I have very little memory of the rest of that year. Robin married Nadia, the dancer he’d met in St-Tropez. Ray had left Robert, and now had a new flat in Paddington and was far happier.
I’d begun collaborating with Arthur Helps on his book.
This wasn’t made easier by the fact that he was incomparably ancient, and lived in the west of Ireland. He would turn up at Blomfield Road at eight thirty a.m., saying, ‘I thought we
might have a happy day at the British Museum.’ Each time I had to explain I had to go to the office and couldn’t. His mind was like a vast cupboard, presided over by an enterprising
jackdaw. Facts of every kind tumbled out whenever the door opened. My job was to assemble this material into some sort of comprehensible order, and this often meant excising his ruminations about
the state of Europe in Bettina’s day. Once, having discovered that she had paid a long visit to Vienna, I wrote to ask him if she’d met Beethoven. A postcard came back that said simply,
‘Not interested in music.’ Never mind, I wrote back,
did
she meet Beethoven? Then half a dozen letters arrived that they’d written to each other. I knew a little about
music and was therefore able to exploit this small seam of information, but I reflected gloomily about all the things I didn’t know that Mr Helps might not have been interested in. Oh well, I
thought, I must just do the best I can. My novel lay untouched for months.
At Christmas Michael sent me a case of brandy. I opened it and burst into tears.
One morning – it must have been a blurb-writing day – I noticed that Cecil seemed unusually absorbed by a proof copy he was reading. When I asked what it was, he
said it was a travel book by Laurie Lee. ‘It’s his first prose work.’
‘Is it good?’
Cecil said it was a bit purple in parts but, yes, it was good. ‘He’s written some very good poetry,’ he added. Later, when Cecil had gone out to lunch, I looked at the book. It
was called
A Rose for Winter
, and I was enthralled by it. He could write about anything – a sunrise, a city – in a manner that was both fresh and familiar. His language flowed as
naturally as a spring of water whose depths are never obscured by muddy uncertainty – a revelation to me then, and an enduring pleasure now.
I can’t remember where I first met Cathy and Laurie, almost certainly at a party somewhere. They were enormously popular, I soon discovered, and it was easy to see why. Laurie, when he
chose, was a natural entertainer and a natural musician. He usually brought his guitar to parties and he and Cathy sang – Spanish songs, folk songs from either England or America. This might
have been awful, but with them it wasn’t. They never did it unless it was clearly wanted, and they never did too much. He was always wonderful company, funny, dry, and perceptive.Cathy, far
younger, was beautiful and tall, and had thick, rich corn-coloured hair and very large cornflower-blue eyes that sparkled. There was something majestic about her, but her manner – she was a
very humble person – was
both frank and self-deprecating. She loved Laurie and had learned how to be his first lieutenant. I loved them both on sight.
Soon we were going to supper with each other.
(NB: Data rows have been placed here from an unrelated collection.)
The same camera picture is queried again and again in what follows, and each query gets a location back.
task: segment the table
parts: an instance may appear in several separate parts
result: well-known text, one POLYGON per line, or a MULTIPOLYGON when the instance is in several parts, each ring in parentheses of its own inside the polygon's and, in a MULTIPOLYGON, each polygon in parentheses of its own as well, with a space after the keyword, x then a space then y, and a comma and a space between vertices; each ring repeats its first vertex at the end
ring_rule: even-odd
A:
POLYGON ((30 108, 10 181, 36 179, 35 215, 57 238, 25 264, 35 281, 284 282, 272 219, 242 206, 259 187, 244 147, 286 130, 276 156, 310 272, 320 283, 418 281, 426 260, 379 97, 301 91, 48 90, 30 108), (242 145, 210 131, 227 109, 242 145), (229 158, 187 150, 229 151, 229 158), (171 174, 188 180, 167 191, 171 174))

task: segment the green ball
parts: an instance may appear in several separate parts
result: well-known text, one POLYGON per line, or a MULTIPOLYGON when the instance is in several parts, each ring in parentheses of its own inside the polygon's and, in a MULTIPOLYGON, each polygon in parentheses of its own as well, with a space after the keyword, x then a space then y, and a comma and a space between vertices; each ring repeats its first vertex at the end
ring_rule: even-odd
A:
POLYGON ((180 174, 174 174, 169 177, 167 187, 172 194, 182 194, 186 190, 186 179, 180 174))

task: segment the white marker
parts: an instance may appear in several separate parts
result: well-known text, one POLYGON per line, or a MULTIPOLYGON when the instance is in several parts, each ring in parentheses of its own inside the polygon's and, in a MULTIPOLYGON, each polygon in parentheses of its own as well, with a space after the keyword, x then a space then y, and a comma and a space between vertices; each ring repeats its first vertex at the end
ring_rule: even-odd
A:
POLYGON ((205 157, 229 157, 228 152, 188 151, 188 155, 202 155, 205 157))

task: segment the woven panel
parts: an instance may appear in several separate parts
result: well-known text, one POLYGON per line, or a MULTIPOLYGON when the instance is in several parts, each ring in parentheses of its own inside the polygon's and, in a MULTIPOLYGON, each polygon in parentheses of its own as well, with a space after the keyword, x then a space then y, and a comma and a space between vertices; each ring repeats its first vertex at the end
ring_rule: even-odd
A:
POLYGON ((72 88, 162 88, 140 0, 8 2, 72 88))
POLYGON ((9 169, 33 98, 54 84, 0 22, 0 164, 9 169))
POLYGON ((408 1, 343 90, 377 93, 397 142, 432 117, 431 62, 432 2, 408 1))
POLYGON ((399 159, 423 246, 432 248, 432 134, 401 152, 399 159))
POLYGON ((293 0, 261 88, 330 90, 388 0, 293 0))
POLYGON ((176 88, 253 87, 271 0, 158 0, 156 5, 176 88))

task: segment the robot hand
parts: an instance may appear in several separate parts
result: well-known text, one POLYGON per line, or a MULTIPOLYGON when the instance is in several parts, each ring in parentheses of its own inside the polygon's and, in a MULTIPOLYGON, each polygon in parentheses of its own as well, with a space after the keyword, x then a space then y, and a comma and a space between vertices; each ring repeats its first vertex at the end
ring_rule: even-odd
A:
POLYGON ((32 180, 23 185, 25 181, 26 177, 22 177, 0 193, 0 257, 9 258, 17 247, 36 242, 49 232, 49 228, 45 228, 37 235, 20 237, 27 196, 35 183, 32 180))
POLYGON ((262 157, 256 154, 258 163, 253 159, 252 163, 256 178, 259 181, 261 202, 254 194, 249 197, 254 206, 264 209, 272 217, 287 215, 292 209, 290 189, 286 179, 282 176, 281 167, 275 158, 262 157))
When she was staying with me Nicola, who at that time was very fond of dancing and wonderfully unselfconscious about it, danced
sardanas
with
Cathy. Laurie was always very sensitive to the young. He’d ask them questions in a grave and gentle manner that always got a response. In
A Rose for Winter
he goes up to a Spanish
child standing by the sea and asks her, ‘What would you like most in the world?’ She answers, ‘To go in a boat on the sea to find my father.’ I quote this as it illustrates
so exactly how Laurie was with children. He always seemed to know precisely what to ask them, could reach their heart’s desire in seconds.